Researchers have studied over 1 million applications published on Google Play, also finding numerous fake apps without malware but requiring permissions to access “dangerous” data. Among the most counterfeit titles have been reported very popular games like Temple Run, Free Flow and Hill Climb Racing.
Researchers have used neural networks to identify visually similar app icons and partially plagiarized text descriptions of the first 10,000 most popular apps in the Play Store: the machine learning model has thus reported 49,608 potential counterfeits.

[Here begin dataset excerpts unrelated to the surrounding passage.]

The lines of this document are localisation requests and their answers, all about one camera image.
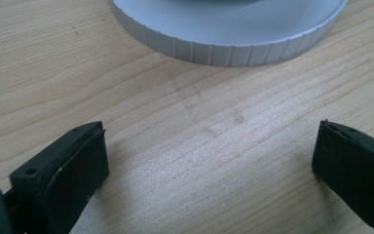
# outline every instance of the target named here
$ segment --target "wooden surface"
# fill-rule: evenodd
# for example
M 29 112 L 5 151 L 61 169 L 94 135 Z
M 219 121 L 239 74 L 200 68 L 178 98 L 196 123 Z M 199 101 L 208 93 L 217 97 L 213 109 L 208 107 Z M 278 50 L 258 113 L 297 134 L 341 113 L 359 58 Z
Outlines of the wooden surface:
M 0 189 L 75 126 L 106 129 L 111 175 L 72 233 L 373 233 L 311 172 L 323 119 L 374 137 L 374 0 L 245 68 L 153 52 L 107 0 L 0 0 Z

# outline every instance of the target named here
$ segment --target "light wood surface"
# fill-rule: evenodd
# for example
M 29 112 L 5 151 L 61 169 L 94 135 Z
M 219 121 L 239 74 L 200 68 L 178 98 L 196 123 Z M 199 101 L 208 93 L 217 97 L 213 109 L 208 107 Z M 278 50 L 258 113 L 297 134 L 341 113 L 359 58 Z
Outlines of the light wood surface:
M 374 137 L 374 0 L 244 68 L 153 52 L 107 0 L 0 0 L 0 189 L 68 130 L 106 129 L 111 175 L 72 233 L 374 233 L 311 172 L 323 119 Z

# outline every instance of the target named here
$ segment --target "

These results were then checked for malware with the VirusTotal online analysis tool and 7,246 of them were tagged by at least one anti-virus, the researchers narrowed the field even further, identifying 2,040 fake and high-risk apps.
The study also considered authorization requests and built-in ad libraries, finding 1,565 requests for at least five dangerous permissions and 1,407 of at least five embedded third-party ad libraries.
Dr. Suranga Seneviratne of the University of Sydney explained that these applications have managed to circumvent the automatic control processes of the Google Play Store and it is important, therefore, to always find new solutions to quickly remove the dangerous software.
Most of the apps identified by this study have already been removed following complaints and reports from users and the Google team has made it known in recent months that the number of rejected app submissions had increased by more than 55 percent in 2018, while app suspensions had increased by more than 66 percent.